▶ **Assignment**:
Within the listing below, show every line that contains the word "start".

▶ **Data segment**:

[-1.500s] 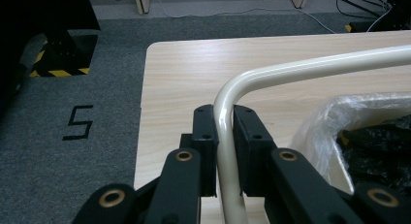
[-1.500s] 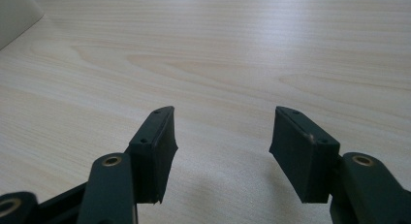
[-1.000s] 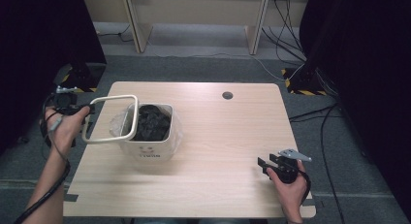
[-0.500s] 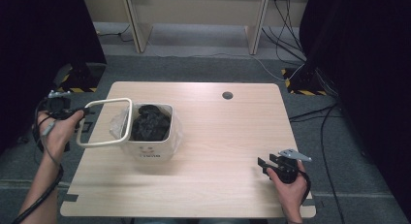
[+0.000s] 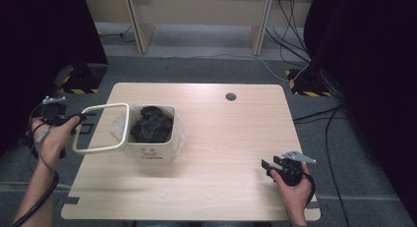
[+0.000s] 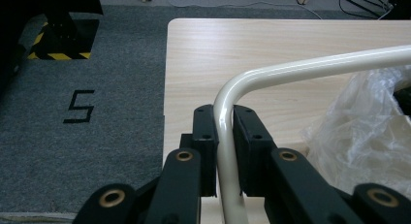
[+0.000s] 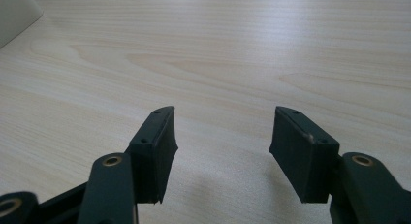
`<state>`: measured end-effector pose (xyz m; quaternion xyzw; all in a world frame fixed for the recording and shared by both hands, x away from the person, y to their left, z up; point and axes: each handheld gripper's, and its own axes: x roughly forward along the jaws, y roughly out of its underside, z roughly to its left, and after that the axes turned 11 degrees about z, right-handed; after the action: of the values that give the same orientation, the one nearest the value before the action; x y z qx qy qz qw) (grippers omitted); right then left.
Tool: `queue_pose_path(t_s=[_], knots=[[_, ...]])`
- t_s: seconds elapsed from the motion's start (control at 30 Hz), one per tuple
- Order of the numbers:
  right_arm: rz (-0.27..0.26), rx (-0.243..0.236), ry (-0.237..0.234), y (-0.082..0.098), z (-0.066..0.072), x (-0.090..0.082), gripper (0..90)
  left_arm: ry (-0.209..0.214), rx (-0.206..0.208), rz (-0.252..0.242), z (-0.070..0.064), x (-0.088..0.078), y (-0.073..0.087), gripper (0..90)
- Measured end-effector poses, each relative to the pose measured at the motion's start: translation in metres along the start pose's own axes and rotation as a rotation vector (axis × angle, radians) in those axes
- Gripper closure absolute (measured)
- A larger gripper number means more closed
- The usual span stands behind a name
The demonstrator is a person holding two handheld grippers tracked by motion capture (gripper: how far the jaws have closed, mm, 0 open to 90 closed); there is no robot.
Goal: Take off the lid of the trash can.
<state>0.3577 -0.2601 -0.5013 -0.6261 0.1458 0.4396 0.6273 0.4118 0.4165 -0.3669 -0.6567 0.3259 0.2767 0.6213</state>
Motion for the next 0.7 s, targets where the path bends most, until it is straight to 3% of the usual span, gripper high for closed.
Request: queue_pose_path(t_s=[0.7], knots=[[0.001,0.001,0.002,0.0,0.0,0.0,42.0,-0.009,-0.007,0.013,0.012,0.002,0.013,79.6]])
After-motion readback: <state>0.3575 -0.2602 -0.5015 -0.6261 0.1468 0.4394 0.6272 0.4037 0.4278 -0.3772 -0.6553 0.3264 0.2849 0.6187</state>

▶ **Answer to this task**:
- t_s: seconds elapsed from the motion's start (control at 30 Hz), one per tuple
- Measured end-effector poses, each relative to the pose measured at the motion's start: translation in metres along the start pose's own axes and rotation as a rotation vector (axis × angle, radians) in those axes

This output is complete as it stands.